An Awesome Appetizer for Knees and Hands
To keep your knees and hands free of arthritis, here’s what you should have before each meal: a small salad.
Why? Because the vitamin K in leafy greens — think cabbage, spinach, and swiss chard, for starters — could help reduce your risk of joint damage.
Get a Grip on Arthritis
In a study of older adults, those with higher blood levels of vitamin K were significantly less likely to develop the bone spurs and cartilage damage that are common in painful osteoarthritis. Hands seemed to benefit most, but people’s knees got some protection, too. Just one word of caution: If you’re on blood thinners, check with your doctor about appropriate K intake.
A Yummy Greens Scene
You shouldn’t need a vitamin K supplement if you eat your greens — especially dark ones. (Whew. One less supplement to take.)
I love kale. Here’s a recipe i’d like to try soon:
Indian-Spiced Kale and ChickpeasChickpeas make this exotic dish a terrific player in any vegetarian menu.
Ingredients
1 tablespoon extra-virgin olive oil
3 cloves garlic, minced
1-1 1/2 pounds kale, ribs removed, coarsely chopped (see Tip)
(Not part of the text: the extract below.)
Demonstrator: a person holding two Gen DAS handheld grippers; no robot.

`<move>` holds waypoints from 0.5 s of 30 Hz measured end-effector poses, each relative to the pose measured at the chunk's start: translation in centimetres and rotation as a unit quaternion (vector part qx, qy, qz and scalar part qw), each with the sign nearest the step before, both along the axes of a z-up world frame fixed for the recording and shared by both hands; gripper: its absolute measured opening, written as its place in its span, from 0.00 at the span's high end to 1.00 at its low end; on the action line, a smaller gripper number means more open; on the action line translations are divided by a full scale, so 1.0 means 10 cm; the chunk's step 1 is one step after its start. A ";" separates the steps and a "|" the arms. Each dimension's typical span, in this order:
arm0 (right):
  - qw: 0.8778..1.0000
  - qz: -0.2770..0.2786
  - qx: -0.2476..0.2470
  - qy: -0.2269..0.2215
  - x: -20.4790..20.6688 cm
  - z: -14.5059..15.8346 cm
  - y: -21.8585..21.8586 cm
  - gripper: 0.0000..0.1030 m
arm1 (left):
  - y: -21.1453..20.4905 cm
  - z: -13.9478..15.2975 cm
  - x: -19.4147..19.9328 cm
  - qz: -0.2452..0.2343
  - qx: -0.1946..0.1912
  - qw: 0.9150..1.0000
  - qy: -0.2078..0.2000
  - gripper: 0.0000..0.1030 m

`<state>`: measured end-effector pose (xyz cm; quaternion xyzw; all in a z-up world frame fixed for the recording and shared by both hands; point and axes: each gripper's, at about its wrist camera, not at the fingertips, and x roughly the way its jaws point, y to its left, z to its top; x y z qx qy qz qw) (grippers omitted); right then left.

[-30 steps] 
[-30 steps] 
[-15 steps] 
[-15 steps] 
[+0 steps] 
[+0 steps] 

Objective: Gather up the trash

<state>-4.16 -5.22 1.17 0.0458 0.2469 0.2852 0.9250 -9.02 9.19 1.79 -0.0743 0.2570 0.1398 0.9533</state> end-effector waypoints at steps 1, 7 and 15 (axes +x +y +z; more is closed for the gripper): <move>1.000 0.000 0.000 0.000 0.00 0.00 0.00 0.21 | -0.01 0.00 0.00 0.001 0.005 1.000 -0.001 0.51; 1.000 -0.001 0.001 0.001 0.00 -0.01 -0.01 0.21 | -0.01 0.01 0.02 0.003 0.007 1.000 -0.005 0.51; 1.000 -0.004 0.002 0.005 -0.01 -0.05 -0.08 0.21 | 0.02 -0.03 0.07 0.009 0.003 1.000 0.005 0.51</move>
1 cup reduced-sodium chicken broth, or vegetable broth
1 teaspoon ground coriander
1/2 teaspoon ground cumin
1/4 teaspoon garam masala, (see Ingredient note)
1/4 teaspoon salt
1 15-ounce can chickpeas, rinsed
Directions
1. Heat oil in a Dutch oven over medium heat. Add garlic and cook, stirring, until fragrant, about 30 seconds. Add kale and cook, tossing with two large spoons, until bright green, about 1 minute. Add broth, coriander, cumin, garam masala and salt. Cover and cook, stirring occasionally, until the kale is tender, 8 to 10 minutes. Stir in chickpeas; cover and cook until the chickpeas are heated through, 1 to 2 minutes.